Dorian se levantó de un salto. Vio revolotear ante sus ojos una terrible esperanza que no dudó en atrapar con un gesto enloquecido.
—¿Dónde está el cuerpo? —exclamó—. ¡Deprisa! Tengo que verlo ahora mismo.
—Está en un establo vacío de la granja, señor. A la gente no le gusta tener esa clase de cosas en casa. Dicen que los cadáveres traen mala suerte.
—¡En la granja! Ve allí enseguida y espérame. Y di a uno de los mozos de cuadras que traigan mi caballo. No, es igual. Iré yo mismo a los establos. Así ganaré tiempo.
No había pasado ni un cuarto de hora y Dorian Gray galopaba veloz por la larga avenida.
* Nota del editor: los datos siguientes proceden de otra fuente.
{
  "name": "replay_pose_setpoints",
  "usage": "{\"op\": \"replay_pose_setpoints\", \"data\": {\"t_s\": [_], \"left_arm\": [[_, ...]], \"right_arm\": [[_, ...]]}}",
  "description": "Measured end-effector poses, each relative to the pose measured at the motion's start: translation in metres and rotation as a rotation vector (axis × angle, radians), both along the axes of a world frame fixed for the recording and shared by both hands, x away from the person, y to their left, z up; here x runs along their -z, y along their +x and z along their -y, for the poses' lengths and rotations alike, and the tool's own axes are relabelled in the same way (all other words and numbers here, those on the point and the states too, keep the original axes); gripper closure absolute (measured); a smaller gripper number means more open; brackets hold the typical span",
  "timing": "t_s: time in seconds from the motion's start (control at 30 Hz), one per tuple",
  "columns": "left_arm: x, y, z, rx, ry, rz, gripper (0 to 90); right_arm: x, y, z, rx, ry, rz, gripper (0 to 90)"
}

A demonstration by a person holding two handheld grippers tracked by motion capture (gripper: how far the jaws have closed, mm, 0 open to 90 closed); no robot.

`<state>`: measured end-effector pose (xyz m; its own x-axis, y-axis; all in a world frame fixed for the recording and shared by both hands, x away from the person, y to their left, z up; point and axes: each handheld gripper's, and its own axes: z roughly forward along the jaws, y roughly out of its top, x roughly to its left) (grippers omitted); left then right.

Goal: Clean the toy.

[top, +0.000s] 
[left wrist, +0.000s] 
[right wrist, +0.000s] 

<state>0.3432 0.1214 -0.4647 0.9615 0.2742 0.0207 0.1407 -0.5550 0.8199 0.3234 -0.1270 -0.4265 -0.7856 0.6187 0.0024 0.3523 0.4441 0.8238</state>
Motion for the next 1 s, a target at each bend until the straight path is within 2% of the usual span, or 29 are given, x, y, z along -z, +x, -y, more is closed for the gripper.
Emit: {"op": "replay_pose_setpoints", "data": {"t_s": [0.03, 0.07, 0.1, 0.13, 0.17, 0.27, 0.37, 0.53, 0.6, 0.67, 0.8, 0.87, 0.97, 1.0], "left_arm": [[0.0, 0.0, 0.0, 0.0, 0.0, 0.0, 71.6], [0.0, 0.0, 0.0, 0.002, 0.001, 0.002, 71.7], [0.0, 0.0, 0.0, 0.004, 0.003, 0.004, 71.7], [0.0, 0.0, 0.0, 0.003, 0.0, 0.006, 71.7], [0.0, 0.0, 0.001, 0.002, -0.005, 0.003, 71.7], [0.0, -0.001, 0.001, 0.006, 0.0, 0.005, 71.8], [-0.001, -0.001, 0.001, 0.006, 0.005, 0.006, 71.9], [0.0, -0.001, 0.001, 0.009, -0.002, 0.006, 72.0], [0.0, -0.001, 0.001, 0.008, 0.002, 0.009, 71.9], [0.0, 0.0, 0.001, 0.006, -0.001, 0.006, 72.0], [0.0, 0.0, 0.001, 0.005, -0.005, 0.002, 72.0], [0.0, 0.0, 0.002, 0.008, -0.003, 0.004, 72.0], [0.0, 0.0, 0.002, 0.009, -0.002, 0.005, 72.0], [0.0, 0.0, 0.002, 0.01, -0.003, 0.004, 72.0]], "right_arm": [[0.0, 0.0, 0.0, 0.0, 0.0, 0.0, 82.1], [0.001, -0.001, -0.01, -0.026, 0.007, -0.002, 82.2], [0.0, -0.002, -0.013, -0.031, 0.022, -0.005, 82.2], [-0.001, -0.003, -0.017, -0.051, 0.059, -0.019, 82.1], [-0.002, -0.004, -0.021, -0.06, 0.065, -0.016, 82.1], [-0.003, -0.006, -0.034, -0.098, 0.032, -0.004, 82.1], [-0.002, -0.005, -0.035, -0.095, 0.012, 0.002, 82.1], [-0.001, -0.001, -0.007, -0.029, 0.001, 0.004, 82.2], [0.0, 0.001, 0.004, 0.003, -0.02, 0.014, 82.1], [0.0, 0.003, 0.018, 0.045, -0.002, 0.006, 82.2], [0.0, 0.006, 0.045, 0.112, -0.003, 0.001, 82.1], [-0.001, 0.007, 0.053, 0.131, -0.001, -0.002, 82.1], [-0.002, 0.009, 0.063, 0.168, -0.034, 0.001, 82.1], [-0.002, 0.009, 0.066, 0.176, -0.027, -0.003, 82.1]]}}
Los árboles pasaban a su lado en espectral procesión y un bosque de sombras parecía cruzarse en su camino. A punto estuvo de caer al suelo cuando la yegua se desvió bruscamente al esquivar un poste blanco. Dorian le cruzó el cuello con la fusta y el animal surcó el aire oscuro de la noche como una flecha, haciendo volar las piedras con los cascos.
Por fin llegó a la granja. Encontró a dos hombres que haraganeaban en el patio. Dorian saltó al suelo y le arrojó las riendas del caballo a uno de ellos. Vio brillar la luz en el establo más alejado. De pronto sintió como si algo le dijera que era allí donde estaba el cadáver. Corrió hasta la puerta y puso la mano en el pestillo que la mantenía cerrada.
Esperó durante un segundo mientras pensaba que estaba a punto de hacer un descubrimiento que podía salvarle o destruirle la vida. Después abrió de golpe la puerta y entró.
Al fondo del establo, sobre un montón de sacos vacíos, yacía el cadáver de un hombre vestido con una camisa ordinaria y pantalón azul. Un pañuelo sucio le cubría el rostro. Junto a él chisporroteaba una vela de sebo ensartada en una botella.
Dorian Gray se estremeció. Se vio incapaz de levantar el pañuelo con su propia mano y llamó a uno de los mozos para que lo hiciera.
—Quítale eso de la cara. Quiero verle —dijo apoyándose en el quicio de la puerta.
Cuando el mozo así lo hizo, Dorian dio un paso adelante. Un grito de alegría se abrió paso entre sus labios. El hombre que había muerto en el matorral era en efecto James Vane.
Se quedó allí unos minutos, mirando el cadáver. Cuando volvía a casa a lomos de su caballo, tenía los ojos velados por las lágrimas, pues sabía que estaba a salvo.